What the exercise asks ▸ Start to finish, return the listing exactly as written.

Collected material ▸

○ ○ ○ ○ ○ ○ ○

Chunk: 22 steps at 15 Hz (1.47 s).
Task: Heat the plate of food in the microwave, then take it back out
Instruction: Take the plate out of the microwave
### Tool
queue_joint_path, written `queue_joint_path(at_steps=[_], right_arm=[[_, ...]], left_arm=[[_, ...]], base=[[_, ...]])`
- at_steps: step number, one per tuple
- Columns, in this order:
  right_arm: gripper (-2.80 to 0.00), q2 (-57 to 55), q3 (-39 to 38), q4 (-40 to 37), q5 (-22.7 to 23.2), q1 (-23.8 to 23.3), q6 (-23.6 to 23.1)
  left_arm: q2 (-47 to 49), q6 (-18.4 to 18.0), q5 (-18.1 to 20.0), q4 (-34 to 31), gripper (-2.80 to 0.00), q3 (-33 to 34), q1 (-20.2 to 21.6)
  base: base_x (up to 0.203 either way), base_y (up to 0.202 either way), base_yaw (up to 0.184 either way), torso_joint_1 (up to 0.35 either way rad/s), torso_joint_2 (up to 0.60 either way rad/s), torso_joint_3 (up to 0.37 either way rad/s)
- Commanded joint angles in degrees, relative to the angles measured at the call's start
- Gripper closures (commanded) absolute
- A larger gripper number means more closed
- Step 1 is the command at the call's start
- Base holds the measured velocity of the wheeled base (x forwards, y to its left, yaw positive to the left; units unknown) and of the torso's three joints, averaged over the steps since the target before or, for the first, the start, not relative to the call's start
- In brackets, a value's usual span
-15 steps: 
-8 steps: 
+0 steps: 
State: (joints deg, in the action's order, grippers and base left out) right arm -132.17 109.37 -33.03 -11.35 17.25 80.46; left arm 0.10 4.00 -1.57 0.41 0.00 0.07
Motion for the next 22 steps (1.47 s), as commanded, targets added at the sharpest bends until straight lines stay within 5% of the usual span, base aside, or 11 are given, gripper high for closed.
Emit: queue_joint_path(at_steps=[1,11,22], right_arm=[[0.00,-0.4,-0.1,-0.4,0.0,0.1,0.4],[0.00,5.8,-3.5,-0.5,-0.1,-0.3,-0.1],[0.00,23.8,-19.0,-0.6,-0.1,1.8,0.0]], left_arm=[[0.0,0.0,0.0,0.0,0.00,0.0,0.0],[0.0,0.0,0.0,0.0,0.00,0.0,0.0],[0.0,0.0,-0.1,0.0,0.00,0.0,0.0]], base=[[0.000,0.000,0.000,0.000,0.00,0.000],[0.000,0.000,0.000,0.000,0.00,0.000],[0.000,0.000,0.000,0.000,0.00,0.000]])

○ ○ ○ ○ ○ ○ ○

Response to the exercise ▸
Chunk: 22 steps at 15 Hz (1.47 s).
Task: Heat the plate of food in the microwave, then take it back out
Instruction: Take the plate out of the microwave
### Tool
queue_joint_path, written `queue_joint_path(at_steps=[_], right_arm=[[_, ...]], left_arm=[[_, ...]], base=[[_, ...]])`
- at_steps: step number, one per tuple
- Columns, in this order:
  right_arm: gripper (-2.80 to 0.00), q2 (-57 to 55), q3 (-39 to 38), q4 (-40 to 37), q5 (-22.7 to 23.2), q1 (-23.8 to 23.3), q6 (-23.6 to 23.1)
  left_arm: q2 (-47 to 49), q6 (-18.4 to 18.0), q5 (-18.1 to 20.0), q4 (-34 to 31), gripper (-2.80 to 0.00), q3 (-33 to 34), q1 (-20.2 to 21.6)
  base: base_x (up to 0.203 either way), base_y (up to 0.202 either way), base_yaw (up to 0.184 either way), torso_joint_1 (up to 0.35 either way rad/s), torso_joint_2 (up to 0.60 either way rad/s), torso_joint_3 (up to 0.37 either way rad/s)
- Commanded joint angles in degrees, relative to the angles measured at the call's start
- Gripper closures (commanded) absolute
- A larger gripper number means more closed
- Step 1 is the command at the call's start
- Base holds the measured velocity of the wheeled base (x forwards, y to its left, yaw positive to the left; units unknown) and of the torso's three joints, averaged over the steps since the target before or, for the first, the start, not relative to the call's start
- In brackets, a value's usual span
-15 steps: 
-8 steps: 
+0 steps: 
State: (joints deg, in the action's order, grippers and base left out) right arm -132.17 109.37 -33.03 -11.35 17.25 80.46; left arm 0.10 4.00 -1.57 0.41 0.00 0.07
Motion for the next 22 steps (1.47 s), as commanded, targets added at the sharpest bends until straight lines stay within 5% of the usual span, base aside, or 11 are given, gripper high for closed.
Emit: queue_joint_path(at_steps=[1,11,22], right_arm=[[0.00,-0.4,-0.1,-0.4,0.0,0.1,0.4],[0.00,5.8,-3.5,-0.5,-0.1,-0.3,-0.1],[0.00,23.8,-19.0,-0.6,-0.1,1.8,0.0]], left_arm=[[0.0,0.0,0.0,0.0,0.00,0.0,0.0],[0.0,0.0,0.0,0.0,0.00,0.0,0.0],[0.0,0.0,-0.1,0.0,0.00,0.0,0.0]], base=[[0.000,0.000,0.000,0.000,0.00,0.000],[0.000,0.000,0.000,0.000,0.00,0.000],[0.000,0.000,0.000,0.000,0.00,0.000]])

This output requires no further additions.